Из разговора с Гараниным по дороге в парк выяснилось, что приведение огневых взводов в боевую готовность фактически не закончено. Еще не поступили со складов некоторые зипы [12]и табельное имущество, в частности тенты к тягачам. Из средств химической защиты имеются только противогазы и несколько комплектов противоипритной одежды. Часть орудийных номеров несет службу на конюшне, в то время как за огневыми взводами не числится ни одной лошади. Обязанности этих лиц на случай боевой тревоги не определены.

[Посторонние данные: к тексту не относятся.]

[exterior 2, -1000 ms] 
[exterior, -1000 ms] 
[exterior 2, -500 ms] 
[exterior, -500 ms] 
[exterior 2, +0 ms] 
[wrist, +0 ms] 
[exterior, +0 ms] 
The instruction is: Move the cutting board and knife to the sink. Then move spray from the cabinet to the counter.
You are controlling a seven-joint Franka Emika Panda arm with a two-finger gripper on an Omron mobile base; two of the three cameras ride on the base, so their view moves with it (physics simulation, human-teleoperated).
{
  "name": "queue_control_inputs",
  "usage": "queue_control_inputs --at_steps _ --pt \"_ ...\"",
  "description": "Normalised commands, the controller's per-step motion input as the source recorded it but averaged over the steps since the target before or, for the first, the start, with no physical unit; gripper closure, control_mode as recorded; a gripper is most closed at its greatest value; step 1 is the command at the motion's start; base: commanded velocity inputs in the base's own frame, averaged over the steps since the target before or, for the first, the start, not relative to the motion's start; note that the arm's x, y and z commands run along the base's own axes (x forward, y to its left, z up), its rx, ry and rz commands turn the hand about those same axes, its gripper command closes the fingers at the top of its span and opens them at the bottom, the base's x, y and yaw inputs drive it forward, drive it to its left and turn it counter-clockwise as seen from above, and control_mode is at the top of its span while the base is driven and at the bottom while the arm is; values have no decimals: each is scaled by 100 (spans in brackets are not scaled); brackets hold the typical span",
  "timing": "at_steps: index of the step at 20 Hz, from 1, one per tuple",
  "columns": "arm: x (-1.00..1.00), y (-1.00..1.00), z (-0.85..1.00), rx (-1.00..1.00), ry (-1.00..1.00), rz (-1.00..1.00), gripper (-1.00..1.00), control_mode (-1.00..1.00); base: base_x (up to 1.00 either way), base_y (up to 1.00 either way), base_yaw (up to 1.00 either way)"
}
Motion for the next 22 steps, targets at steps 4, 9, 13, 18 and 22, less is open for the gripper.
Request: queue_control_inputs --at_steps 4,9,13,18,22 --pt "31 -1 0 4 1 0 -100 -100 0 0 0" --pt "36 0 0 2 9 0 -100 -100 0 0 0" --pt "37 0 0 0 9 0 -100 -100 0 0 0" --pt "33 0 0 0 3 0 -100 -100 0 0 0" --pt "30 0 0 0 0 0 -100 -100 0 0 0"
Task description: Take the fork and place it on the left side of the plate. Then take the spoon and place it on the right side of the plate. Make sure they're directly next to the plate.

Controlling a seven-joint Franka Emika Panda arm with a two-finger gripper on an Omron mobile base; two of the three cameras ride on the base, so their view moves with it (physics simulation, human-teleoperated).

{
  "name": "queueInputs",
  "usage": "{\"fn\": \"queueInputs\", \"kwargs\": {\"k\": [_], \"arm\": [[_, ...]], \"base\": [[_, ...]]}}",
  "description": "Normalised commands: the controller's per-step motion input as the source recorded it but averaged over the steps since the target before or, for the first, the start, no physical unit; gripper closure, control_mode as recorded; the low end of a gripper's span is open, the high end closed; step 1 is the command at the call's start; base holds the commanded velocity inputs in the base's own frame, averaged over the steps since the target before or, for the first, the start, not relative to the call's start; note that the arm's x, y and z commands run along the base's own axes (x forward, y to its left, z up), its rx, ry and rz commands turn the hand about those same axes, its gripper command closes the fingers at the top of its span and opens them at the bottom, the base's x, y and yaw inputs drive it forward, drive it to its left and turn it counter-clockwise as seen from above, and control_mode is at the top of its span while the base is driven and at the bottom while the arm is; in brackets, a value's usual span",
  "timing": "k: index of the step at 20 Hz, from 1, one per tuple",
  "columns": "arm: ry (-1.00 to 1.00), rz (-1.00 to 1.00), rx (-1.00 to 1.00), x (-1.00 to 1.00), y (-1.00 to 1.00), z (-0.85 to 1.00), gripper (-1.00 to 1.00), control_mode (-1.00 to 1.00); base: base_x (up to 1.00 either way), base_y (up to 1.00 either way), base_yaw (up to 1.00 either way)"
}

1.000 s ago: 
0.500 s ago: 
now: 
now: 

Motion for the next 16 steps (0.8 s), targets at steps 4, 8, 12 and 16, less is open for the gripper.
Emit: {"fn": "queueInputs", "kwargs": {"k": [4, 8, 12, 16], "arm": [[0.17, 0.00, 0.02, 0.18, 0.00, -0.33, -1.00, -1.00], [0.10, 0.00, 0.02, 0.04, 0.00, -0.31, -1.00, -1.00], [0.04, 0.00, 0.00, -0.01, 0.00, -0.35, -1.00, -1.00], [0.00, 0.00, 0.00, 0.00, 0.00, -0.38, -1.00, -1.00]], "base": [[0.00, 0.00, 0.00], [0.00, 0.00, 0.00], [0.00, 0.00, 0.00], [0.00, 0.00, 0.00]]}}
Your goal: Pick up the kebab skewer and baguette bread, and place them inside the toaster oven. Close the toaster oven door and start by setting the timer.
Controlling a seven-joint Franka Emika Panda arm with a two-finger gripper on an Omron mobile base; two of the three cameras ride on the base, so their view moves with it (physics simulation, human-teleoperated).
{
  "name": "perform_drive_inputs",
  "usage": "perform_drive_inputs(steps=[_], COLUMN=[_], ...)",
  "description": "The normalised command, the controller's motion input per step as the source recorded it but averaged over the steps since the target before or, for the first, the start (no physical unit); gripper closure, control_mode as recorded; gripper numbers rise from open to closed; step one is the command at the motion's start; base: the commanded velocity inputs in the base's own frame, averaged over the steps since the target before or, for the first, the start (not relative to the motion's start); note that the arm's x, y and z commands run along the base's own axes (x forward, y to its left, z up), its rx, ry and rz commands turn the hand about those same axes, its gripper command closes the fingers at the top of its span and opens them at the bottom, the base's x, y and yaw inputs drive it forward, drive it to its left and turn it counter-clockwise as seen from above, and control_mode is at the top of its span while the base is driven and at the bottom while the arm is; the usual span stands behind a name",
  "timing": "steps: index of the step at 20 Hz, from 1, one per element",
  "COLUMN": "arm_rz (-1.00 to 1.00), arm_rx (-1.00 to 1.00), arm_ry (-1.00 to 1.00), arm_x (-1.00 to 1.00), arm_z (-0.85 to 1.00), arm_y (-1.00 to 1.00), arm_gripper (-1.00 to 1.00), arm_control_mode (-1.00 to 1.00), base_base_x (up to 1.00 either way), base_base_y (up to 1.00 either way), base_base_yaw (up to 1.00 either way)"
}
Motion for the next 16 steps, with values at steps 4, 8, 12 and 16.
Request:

Гаранин построил огневые взводы за линией орудий в одну шеренгу на разомкнутых интервалах. У каждого орудийного номера — карабин «у ноги», два подсумка, шинель в скатке, ранец, противогаз. В течение полутора часов я осматривал состояние оружия, обмундирования, обуви и экипировки людей. Столько же времени заняли гаубицы, орудийное имущество, зарядные ящики, боеприпасы, тягачи, документация.

В конце предписанных уставом правил принятия должности производится опрос. Орудийные номера имели случай заявлять просьбы и претензии, если ущемлялись права военнослужащего. Отдельные лица выражали недовольство нерегулярной доставкой почты, не выдавался положенный по нормам снабжения табак.

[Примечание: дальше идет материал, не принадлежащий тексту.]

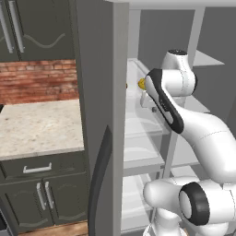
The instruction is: Take the lemon and mango from the fridge shelf and place them in the freezer drawer to begin freezing them.
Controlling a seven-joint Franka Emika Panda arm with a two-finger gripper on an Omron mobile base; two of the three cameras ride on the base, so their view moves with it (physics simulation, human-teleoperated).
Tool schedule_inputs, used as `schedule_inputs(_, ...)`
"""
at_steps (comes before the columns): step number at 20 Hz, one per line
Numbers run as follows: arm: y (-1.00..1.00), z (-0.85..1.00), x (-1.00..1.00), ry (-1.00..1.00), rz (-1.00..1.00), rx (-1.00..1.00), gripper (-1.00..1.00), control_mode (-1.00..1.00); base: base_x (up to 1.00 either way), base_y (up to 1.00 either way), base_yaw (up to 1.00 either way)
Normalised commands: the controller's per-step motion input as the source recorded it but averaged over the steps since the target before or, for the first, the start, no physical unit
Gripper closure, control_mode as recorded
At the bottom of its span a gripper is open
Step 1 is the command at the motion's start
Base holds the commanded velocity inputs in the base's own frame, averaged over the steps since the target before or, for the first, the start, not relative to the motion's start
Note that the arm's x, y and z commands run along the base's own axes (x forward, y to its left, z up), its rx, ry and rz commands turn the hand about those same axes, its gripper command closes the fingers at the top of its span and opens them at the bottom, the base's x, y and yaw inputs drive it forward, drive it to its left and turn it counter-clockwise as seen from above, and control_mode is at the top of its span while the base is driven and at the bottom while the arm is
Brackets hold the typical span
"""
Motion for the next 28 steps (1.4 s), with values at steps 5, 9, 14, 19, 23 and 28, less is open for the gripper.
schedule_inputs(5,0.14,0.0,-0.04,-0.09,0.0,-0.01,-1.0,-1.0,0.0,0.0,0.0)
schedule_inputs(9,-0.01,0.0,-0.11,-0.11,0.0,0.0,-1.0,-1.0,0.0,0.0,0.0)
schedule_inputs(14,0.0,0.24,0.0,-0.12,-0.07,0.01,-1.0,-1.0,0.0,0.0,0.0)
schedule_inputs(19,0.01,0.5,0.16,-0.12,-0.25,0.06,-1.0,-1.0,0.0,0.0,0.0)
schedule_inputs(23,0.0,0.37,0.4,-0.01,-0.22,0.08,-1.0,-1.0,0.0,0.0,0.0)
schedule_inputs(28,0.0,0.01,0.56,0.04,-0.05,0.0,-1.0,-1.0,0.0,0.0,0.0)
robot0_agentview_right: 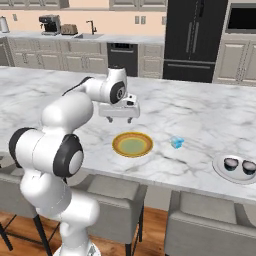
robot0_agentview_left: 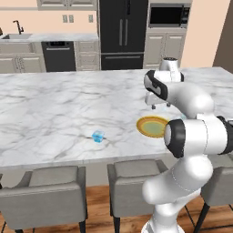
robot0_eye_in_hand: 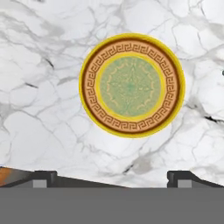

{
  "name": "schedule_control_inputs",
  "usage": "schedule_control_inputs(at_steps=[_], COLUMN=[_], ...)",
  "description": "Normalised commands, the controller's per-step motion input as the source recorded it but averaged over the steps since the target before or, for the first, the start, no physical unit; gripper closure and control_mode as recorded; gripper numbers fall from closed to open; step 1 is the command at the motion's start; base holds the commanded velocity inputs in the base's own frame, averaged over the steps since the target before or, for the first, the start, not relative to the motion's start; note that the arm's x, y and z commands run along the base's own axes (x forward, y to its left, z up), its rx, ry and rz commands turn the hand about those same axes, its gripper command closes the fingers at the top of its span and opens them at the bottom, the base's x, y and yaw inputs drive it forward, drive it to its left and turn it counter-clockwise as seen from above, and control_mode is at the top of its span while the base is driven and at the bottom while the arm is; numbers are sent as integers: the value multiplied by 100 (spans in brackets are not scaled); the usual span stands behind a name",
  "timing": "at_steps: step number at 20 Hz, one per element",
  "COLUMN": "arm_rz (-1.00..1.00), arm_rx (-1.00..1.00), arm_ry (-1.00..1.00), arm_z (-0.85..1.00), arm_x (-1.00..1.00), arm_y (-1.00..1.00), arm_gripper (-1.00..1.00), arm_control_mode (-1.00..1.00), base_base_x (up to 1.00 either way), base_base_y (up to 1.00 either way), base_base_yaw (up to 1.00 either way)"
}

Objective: Place two yogurt containers on each plate.

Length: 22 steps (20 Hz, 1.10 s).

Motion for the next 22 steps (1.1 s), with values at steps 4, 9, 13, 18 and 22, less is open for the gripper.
schedule_control_inputs(at_steps=[4, 9, 13, 18, 22], arm_rz=[-3, -15, -10, -10, 0], arm_rx=[-1, 0, 8, 2, 5], arm_ry=[8, 4, 4, 11, 4], arm_z=[0, 0, -25, -22, -63], arm_x=[28, 75, 68, 44, 31], arm_y=[-44, -96, -100, -95, -48], arm_gripper=[-100, -100, -100, -100, -100], arm_control_mode=[-100, -100, -100, -100, -100], base_base_x=[0, 0, 0, 0, 0], base_base_y=[0, 0, 0, 0, 0], base_base_yaw=[0, 0, 0, 0, 0])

Речь шла, по существу, о недоразумениях. Объяснения, сделанные перед строем младшими командирами, нельзя было признать убедительными с точки зрения воинского порядка. Мне придется обращаться к лейтенанту Величко. Снабжение и почта — вопросы, выходившие за пределы компетенции старшего на батарее.

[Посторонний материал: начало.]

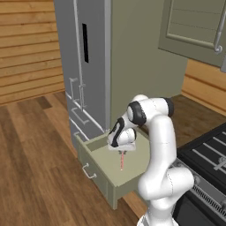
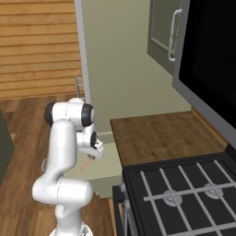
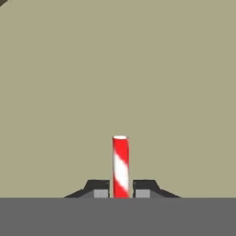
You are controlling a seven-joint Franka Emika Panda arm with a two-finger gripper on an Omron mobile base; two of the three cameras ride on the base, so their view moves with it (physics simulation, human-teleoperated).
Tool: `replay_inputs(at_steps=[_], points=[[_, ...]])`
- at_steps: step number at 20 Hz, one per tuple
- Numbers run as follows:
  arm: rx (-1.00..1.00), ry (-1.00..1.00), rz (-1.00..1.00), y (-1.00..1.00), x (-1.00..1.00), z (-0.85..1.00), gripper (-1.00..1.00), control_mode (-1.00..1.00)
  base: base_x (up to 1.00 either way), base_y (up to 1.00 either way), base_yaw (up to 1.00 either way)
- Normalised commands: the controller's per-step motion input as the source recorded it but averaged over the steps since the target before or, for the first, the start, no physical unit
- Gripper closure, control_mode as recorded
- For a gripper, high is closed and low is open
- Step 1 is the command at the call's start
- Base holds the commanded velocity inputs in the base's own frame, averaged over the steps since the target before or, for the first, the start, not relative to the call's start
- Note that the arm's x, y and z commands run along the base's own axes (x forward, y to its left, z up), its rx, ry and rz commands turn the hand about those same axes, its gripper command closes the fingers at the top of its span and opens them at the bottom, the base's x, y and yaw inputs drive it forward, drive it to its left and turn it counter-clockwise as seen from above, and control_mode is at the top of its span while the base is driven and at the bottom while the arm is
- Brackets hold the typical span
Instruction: Take a straw from the drawer in front and place it inside the glass cup on the dining counter.
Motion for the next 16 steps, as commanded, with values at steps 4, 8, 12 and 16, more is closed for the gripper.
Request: replay_inputs(at_steps=[4,8,12,16], points=[[-0.02,-0.09,0.0,0.03,-0.32,0.16,1.0,-1.0,0.0,0.0,0.0],[0.0,-0.24,0.03,0.0,-0.38,0.97,1.0,-1.0,0.0,0.0,0.0],[0.01,-0.19,0.07,0.0,-0.07,1.0,1.0,-1.0,0.0,0.0,0.0],[0.03,-0.11,0.1,0.0,0.0,1.0,1.0,-1.0,0.0,0.0,0.0]])
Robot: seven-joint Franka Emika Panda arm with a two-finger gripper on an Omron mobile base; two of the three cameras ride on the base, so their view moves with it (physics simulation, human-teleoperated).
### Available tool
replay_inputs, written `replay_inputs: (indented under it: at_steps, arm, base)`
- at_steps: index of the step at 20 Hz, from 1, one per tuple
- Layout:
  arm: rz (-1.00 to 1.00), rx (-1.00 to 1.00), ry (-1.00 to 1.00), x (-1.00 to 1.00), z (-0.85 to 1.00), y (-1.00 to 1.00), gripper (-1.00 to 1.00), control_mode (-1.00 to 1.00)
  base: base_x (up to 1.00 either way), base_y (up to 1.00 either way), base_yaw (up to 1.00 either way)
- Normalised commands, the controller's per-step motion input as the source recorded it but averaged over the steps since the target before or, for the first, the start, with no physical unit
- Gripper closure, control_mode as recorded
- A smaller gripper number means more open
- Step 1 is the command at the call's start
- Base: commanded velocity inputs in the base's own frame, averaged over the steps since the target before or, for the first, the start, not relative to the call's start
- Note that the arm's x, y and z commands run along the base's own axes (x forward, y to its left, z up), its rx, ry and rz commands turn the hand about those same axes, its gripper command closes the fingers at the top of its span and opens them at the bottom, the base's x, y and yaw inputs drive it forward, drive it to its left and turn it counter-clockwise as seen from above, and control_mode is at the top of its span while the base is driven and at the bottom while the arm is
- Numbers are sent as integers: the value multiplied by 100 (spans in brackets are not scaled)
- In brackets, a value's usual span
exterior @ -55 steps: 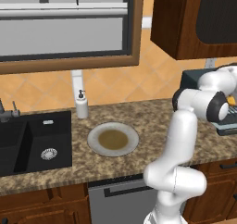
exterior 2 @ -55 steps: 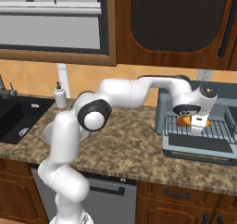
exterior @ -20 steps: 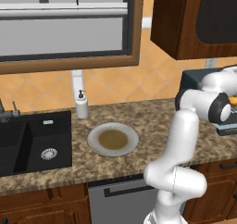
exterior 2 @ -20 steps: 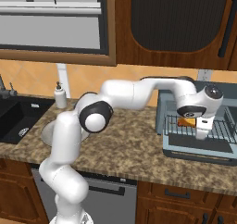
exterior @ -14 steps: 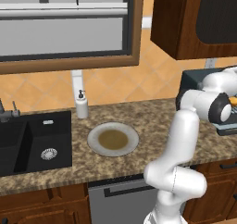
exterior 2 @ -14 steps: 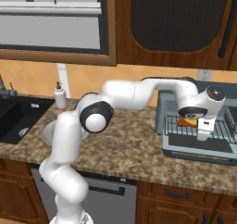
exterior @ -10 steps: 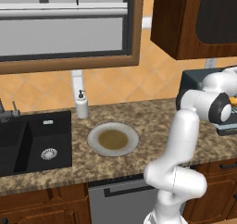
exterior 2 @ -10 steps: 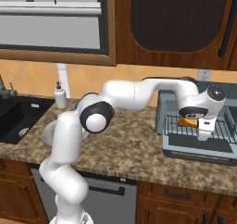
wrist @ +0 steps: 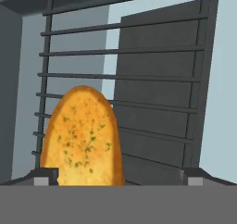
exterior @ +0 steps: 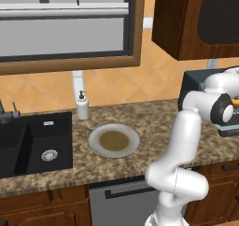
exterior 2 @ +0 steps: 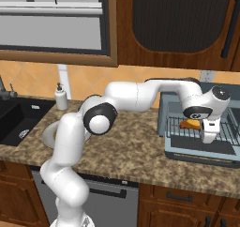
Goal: Pick up the kebab skewer and baguette bread, and place them inside the toaster oven. Close the toaster oven door and start by setting the timer.
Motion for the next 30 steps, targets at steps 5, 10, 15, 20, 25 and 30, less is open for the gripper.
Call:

Объявлен перерыв. В течение последующих часов огневые взводы занимались приведением в порядок орудийных зипов и прочего вспомогательного имущества, а также устраняли обнаруженные недостатки в содержании орудий, тягачей, личного оружия.

Возобновились занятия.

— Внимание! — передавал Гаранин.— К орудиям! Меня интересовала прежде всего элементарная подготовка, изначальные знания орудийными номерами огневой службы. Следует установить степень согласованности в поведении девяти человек, обслуживающих гаубицу. Выяснилось, что из четырех орудийных расчетов один был слабо сколочен и при выполнении команд не укладывался в норму времени. Отдельные орудийные номера и водители еще не имели должной сноровки, хотя в старании им отказать было нельзя. Положение в общих чертах представлялось удовлетворительным. Для боевой подготовки орудийных расчетов 3-й батареи имелись, по-моему, все необходимые отправные начала.